GFS was explicitly designed to be used in a single data center (lots of synchronous network IO before operations are done)
Used internally at Google, not directly available to customers
Ideas in this paper aren’t novel, but the fact that this system is used in the real world at a relatively large scale makes it important nonetheless.
GFS doesn’t provide strong consistency; this idea was “heretical” at the time in academic circles. Google was able to get away with this because:
It controlled all clients, so it wasn’t unreasonable to have the clients do more work (checksumming, being careful about record boundaries)
GFS' use cases could tolerate stale results - search, etc.
The client application performs IO in terms of files and byte offsets within the entire (potentially very large) file. The GFS client library and the master translate that to a chunked view.
When the master reboots, (for each chunk) it must wait until it knows about at least one chunkserver with a version for that chunk >= the master' stored version for that chunk.
When the master can’t reach a primary replica (for a chunk), it needs to wait until the lease expires before it designates a new primary
View of 3 replicas after a couple of appends (file is upside down):
D is a record that failed that the client chose not to retry
B is a record that failed that the client then (successfully) retried
Reading the entire replica in order with deduplication is not guaranteed to provide a consistent view (because of D’s scenario)

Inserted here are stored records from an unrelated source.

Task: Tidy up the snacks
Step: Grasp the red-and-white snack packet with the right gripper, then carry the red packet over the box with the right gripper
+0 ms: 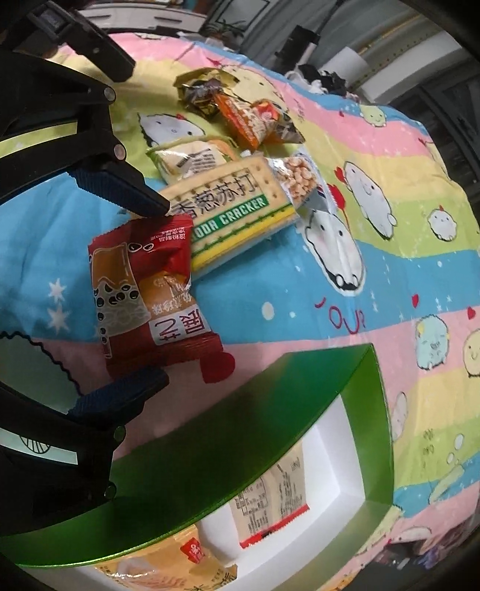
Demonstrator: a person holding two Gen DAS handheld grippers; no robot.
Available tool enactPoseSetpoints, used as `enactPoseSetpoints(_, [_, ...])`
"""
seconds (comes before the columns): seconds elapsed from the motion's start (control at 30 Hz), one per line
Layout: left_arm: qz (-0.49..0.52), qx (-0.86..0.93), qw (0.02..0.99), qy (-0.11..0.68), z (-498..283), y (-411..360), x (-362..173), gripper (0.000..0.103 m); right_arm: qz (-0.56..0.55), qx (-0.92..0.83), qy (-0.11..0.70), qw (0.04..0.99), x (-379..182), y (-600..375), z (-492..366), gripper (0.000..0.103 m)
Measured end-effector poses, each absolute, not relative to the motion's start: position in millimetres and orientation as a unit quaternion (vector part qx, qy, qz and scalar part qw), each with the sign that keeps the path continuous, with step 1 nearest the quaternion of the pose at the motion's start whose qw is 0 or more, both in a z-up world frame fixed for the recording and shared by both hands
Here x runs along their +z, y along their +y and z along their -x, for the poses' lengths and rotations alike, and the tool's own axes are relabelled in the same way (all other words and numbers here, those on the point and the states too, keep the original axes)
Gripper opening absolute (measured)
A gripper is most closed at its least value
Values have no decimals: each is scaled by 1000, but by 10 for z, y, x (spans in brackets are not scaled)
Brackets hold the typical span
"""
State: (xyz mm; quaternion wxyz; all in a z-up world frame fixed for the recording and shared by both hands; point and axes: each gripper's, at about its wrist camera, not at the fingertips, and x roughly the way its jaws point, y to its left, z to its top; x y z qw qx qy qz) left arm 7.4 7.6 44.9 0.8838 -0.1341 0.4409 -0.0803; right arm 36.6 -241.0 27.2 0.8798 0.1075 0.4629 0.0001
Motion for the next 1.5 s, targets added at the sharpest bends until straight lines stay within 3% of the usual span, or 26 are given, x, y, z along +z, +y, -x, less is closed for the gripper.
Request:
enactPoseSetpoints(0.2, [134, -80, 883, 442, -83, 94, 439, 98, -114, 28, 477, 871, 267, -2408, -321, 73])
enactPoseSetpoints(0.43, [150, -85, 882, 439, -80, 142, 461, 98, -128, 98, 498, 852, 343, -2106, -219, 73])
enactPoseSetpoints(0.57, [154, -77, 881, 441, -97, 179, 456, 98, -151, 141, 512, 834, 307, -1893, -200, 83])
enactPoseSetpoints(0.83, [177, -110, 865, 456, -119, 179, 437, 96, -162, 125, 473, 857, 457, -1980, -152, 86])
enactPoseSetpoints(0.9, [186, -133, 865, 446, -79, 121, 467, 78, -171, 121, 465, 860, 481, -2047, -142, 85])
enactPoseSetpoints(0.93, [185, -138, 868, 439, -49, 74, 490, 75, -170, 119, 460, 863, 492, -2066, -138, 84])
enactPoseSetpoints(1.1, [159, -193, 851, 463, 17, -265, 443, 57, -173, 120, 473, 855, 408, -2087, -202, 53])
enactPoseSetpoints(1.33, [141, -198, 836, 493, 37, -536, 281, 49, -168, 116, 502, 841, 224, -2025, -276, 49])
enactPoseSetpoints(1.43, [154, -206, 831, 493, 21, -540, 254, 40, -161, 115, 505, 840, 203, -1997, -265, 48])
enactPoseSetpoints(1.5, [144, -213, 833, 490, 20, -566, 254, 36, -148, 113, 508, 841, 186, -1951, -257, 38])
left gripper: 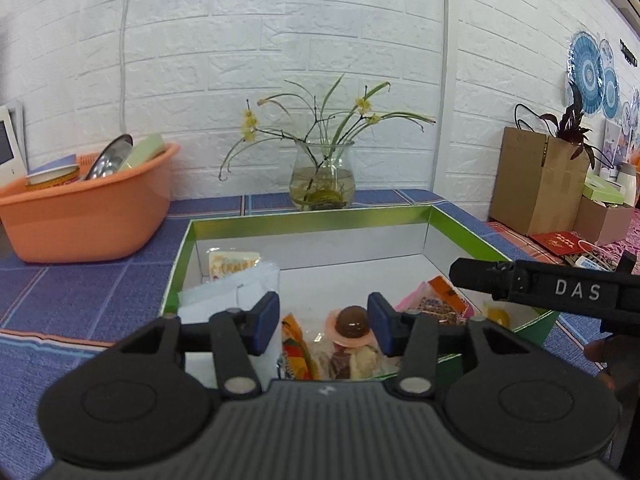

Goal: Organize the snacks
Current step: 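Open both grippers to drop the candies into the box, then lower the right gripper onto the red wrapped candy pack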

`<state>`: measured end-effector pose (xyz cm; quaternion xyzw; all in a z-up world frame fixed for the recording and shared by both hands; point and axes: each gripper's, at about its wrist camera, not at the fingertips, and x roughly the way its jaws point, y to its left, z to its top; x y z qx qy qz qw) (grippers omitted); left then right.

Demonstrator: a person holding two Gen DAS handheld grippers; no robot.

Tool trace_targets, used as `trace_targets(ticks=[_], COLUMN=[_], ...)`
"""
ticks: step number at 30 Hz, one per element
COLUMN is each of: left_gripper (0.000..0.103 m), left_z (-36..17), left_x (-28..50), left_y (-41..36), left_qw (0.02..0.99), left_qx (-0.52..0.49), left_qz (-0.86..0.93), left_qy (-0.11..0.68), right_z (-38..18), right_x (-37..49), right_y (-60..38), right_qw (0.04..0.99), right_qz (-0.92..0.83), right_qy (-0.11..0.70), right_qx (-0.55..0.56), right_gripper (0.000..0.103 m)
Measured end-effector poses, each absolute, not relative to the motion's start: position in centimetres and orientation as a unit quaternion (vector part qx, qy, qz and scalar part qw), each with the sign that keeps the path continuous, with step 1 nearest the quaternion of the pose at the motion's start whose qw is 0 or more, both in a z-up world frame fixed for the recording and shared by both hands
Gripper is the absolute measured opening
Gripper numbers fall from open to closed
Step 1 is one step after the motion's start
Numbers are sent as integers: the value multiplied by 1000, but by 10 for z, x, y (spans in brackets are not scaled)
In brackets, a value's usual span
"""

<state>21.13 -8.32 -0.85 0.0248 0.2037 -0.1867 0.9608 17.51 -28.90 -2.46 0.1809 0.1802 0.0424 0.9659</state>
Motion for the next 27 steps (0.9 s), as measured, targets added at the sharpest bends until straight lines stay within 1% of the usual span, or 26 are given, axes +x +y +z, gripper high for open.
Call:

What concerns might be relevant if we were to “upgrade” GFS to a strongly consistent system?
Primaries perform deduplication
Secondary drift shouldn’t be allowed; secondaries should either stay in sync or be removed from contention if they can’t comply
Multiple phases so partial writes aren’t necessarily persisted (2PC)
A newly designated primary may need to catch up before accepting requests (if replication is async, presumably)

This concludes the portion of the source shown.